Re: Mac OS: invalid byte sequence for encoding "UTF8" - Mailing list pgsql-hackers

From Tom Lane
Subject Re: Mac OS: invalid byte sequence for encoding "UTF8"
Date
Msg-id 28139.1455123480@sss.pgh.pa.us
Whole thread Raw
In response to Re: Mac OS: invalid byte sequence for encoding "UTF8"  (Artur Zakirov <a.zakirov@postgrespro.ru>)
Responses Re: Mac OS: invalid byte sequence for encoding "UTF8"
List pgsql-hackers
Artur Zakirov <a.zakirov@postgrespro.ru> writes:
> I agree that previous patch is wrong. Instead of using new 
> parse_ooaffentry() function maybe better to use sscanf() with %ls 
> format. The %ls format is used to read a wide character string.
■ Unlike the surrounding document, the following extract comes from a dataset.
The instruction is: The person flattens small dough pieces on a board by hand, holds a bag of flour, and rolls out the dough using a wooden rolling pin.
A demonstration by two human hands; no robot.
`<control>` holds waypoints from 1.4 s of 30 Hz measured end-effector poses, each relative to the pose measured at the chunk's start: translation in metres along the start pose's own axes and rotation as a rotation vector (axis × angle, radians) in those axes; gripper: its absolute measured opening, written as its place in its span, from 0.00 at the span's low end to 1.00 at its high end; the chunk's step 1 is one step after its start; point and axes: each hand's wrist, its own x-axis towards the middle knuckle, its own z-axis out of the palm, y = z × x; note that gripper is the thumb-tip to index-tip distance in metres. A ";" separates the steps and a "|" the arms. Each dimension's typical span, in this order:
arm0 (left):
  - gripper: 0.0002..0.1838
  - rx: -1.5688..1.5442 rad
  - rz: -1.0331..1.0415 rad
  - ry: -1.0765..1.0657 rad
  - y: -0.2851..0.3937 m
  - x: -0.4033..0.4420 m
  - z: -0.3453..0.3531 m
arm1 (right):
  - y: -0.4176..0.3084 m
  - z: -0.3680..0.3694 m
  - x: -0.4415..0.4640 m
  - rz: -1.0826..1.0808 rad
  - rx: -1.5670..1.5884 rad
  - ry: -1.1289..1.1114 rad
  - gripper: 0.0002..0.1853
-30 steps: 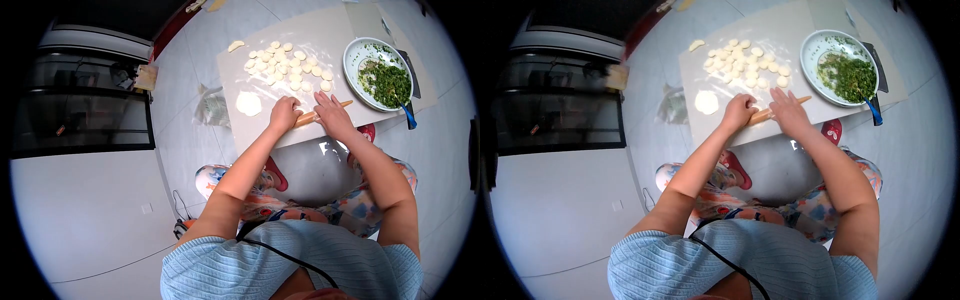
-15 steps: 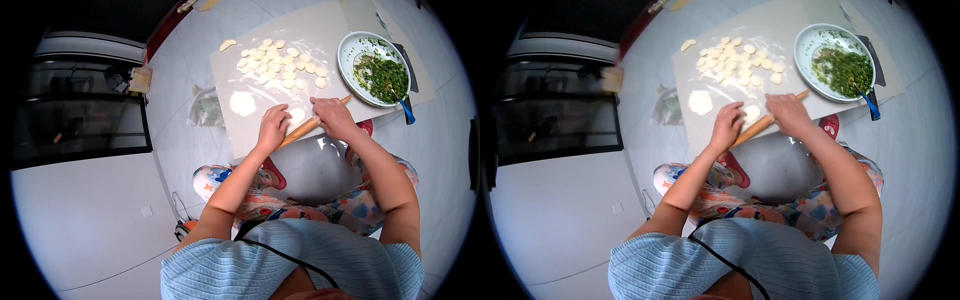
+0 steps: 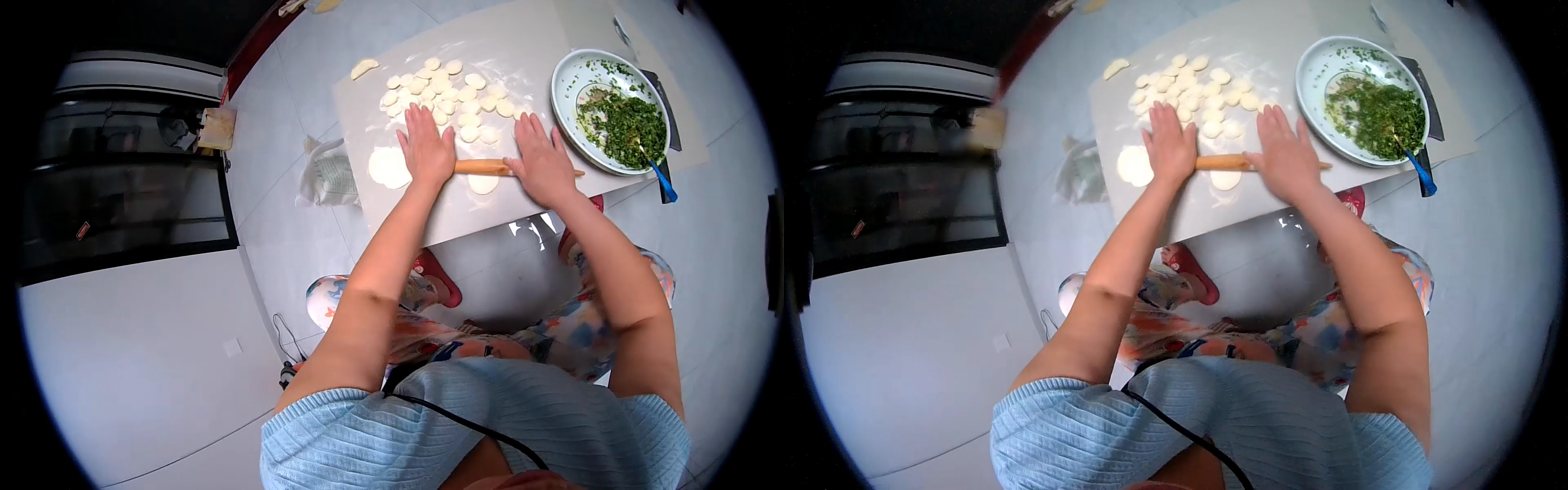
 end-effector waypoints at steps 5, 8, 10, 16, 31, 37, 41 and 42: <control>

No, that way is going to give you worse portability problems than what
we have now.  Older implementations won't have %ls, and even if they
do, they might not have wcstombs() which is the only way you'd get from
libc's idea of wide characters to an encoding we recognize.

> I think this is not a bug. It is a normal behavior. In Mac OS sscanf() 
> with the %s format reads the string one character at a time. The size of 
> letter 'х' is 2. And sscanf() separate it into two wrong characters.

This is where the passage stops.